- _Exercise_: Give the listing back in full, exactly as written, with the pictures removed.

- _Data block_:
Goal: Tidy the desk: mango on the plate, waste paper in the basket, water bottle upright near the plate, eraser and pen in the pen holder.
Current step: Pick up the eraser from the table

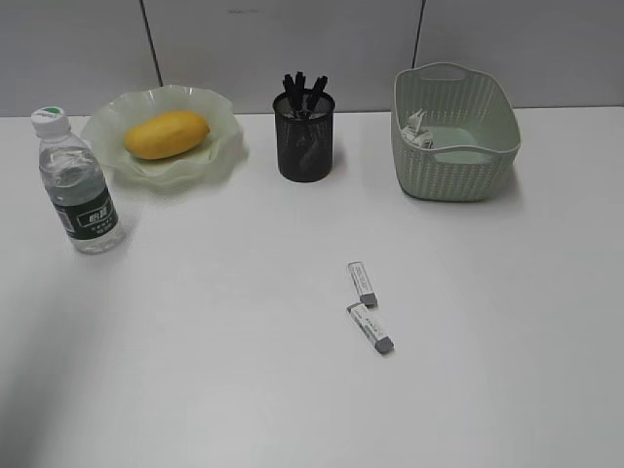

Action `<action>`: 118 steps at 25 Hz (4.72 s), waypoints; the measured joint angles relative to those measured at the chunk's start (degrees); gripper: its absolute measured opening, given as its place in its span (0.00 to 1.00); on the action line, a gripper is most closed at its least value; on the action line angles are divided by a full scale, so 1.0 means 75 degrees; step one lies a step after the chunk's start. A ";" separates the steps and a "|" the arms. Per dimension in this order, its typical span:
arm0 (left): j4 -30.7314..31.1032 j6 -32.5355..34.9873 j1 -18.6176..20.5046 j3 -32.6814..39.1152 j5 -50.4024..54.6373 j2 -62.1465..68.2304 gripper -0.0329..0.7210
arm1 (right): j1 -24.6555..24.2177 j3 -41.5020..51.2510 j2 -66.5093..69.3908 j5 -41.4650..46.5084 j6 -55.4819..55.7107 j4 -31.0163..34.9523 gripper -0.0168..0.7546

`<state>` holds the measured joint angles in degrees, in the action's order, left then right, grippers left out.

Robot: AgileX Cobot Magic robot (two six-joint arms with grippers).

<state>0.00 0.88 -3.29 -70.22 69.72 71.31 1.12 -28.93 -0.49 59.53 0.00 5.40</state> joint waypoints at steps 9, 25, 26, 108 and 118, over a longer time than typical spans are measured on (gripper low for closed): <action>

- _Answer area_:
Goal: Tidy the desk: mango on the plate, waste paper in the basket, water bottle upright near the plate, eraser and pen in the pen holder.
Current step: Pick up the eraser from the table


Action `<action>`: 118 steps at 25 Hz (4.72 s), waypoints; the measured joint angles relative to those measured at the chunk's start (degrees); gripper: its absolute measured opening, given as its place in its span (0.00 to 1.00); on the action line, a gripper is most closed at its least value; on the action line angles are divided by a full scale, so 1.0 means 75 degrees; step one lies a step after the chunk's start. A ";" separates the steps and a "|" the arms. Per dimension in this order, its typical span:
arm0 (left): j4 -30.7314..31.1032 j6 -32.5355..34.9873 j1 -18.6176..20.5046 j3 -32.6814..39.1152 j5 -50.4024..54.6373 j2 -62.1465..68.2304 gripper -0.0329..0.7210
arm1 (right): j1 -24.6555..24.2177 j3 -41.5020..51.2510 j2 -66.5093..69.3908 j5 -41.4650..46.5084 j6 -55.4819..55.7107 j4 -31.0163..34.9523 gripper -0.0168..0.7546

`<state>` holds the measured joint angles in degrees, in the action's order, left then right, grippers left out.

Robot: AgileX Cobot Magic robot (two six-joint arms with grippers).

<state>0.00 0.88 -3.29 -70.22 69.72 71.31 1.12 -28.93 -0.49 59.53 0.00 5.40</state> joint waypoints at steps 9, 25, 26, 108 and 118, over a longer time than typical spans are measured on (gripper low for closed): <action>

No further response is required.